When I went to the nearest DMV office (which, as I heard, was less crowded at the same time), I brought the completed application form and verifying documents, gave them to a DMV official and then get my fingerprints scanned and my vision checked. Then I waited a little to have my photo taken and at last get my paper with test questions. In my DMV office there were no computer-based tests, so I was just standing in a screened off spot with a kind of high table and was ticking off answers using a yellow pen. First of all, I answered the questions I was sure about and then I took some time to think over the questions that were somewhat challenging. If you take a computer-based exam, you can skip some difficult questions and come back to them later. If you score the required number of correct answers, you won’t need to come back to those difficult questions at all.

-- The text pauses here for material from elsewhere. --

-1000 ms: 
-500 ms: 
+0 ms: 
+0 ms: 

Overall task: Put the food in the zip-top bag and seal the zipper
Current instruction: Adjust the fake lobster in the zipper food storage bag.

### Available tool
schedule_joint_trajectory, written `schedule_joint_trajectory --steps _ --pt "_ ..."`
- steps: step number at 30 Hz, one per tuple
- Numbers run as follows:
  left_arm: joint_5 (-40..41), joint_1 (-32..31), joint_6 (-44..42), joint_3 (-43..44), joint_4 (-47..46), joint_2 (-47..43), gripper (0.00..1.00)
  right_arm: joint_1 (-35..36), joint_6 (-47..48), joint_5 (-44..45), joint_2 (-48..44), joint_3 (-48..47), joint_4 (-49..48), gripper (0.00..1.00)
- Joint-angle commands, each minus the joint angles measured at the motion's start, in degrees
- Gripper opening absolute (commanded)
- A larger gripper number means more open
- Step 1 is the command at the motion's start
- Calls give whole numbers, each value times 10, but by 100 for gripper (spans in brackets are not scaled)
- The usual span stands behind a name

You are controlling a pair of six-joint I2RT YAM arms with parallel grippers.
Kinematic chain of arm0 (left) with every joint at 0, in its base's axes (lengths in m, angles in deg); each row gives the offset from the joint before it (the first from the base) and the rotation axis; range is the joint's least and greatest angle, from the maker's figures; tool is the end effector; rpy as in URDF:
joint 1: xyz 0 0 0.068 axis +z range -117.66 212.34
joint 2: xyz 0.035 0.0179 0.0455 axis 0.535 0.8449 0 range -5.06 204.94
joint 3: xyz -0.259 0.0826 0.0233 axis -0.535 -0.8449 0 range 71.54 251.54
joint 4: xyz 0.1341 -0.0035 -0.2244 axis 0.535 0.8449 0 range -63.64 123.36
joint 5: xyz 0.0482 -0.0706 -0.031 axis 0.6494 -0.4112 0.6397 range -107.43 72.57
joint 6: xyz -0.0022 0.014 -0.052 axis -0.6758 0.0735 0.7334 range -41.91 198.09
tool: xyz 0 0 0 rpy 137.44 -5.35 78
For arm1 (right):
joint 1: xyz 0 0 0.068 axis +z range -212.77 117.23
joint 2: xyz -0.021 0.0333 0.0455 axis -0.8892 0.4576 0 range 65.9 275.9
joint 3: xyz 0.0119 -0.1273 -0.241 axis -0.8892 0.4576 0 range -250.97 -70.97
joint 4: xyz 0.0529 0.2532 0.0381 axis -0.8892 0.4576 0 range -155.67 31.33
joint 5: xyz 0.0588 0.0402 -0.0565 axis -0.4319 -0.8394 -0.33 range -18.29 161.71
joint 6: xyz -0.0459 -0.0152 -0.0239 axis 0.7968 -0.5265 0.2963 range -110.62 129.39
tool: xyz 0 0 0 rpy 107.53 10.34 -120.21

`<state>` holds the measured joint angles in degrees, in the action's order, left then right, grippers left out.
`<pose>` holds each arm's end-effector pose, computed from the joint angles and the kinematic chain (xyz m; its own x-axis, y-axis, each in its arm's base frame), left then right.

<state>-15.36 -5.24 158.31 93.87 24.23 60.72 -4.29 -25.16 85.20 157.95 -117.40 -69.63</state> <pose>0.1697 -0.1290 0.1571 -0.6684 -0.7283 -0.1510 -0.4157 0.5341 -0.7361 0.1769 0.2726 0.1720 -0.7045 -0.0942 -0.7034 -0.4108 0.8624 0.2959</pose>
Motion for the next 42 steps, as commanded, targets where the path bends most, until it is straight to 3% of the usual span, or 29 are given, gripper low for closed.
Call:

I made 2 mistakes and passed the test quite quickly and easily. But if you fail, you have 3 chances to retake the test and I believe that it is just impossible toflunk out if a person got prepared with a sample knowledge test. If you are alien and your English isn’t good enough, you can fail just because you can’t understand the test questions, but in many states there are language options for passing the written exam. In California, the test is available in 34 languages and you can ask for an interpreter at no cost making an appointment through DMV staff. Since I was pretty confident in my English fluency, I didn’t use this option, but one of my friends did and passed the test, too.

 

How to Pass Your Driving Test?

After passing the written test, I got my learner’s permit and had to think about taking the road test. As I said, I had no DL from my own country; otherwise I would be able to drive all alone and to pass the behind-the-wheel test as soon as I could make an appointment. But in my case, I had to get some behind-the-wheel practice before moving to the road test and I was allowed to drive only under supervision. I had no problem with finding an eager-beaver among my fellow-students, but I did have many problems with obtaining the necessary skills. And yes, I had to rent a car, since my friends were pleased to offer their vehicles, while we were practicing on parking lots and deserted roads, but they quitted the habit when it came to city driving – and I can’t blame them. Anyhow, I needed an insured car for passing the road test, so I got one. In fact, thinking about how to pass your road test, don’t forget about DMV requirements for cars and their insurance, as you need to provide a corresponding proof of financial responsibility. But if for some reason you haven’t got your own car, you can rent it at a driving school, as well as you can get behind-the-wheel training there. But 8 hours of driver training usually costs about $500, so I’d better rely on friends and relatives.

Well, when I was ready to take the road exam, I made an appointment, went to a DMV site and provided:

  • my instruction permit;
  • a rental contract with my name in it and car insurance proof;
  • a friend who was a valid licensed driver and over 18;
  • a car with valid registration.

I don’t remember all details, but it seems like the most important thing in passing the exam is to look over your shoulder each time you make a maneuver and to park accurately. Also there were some lane changes, U-turns and crossing intersections, but this isn’t difficult, if you really practiced a lot. Though I made several small mistakes, I passed the test and soon got my DL by mail – and I wish you good luck, too!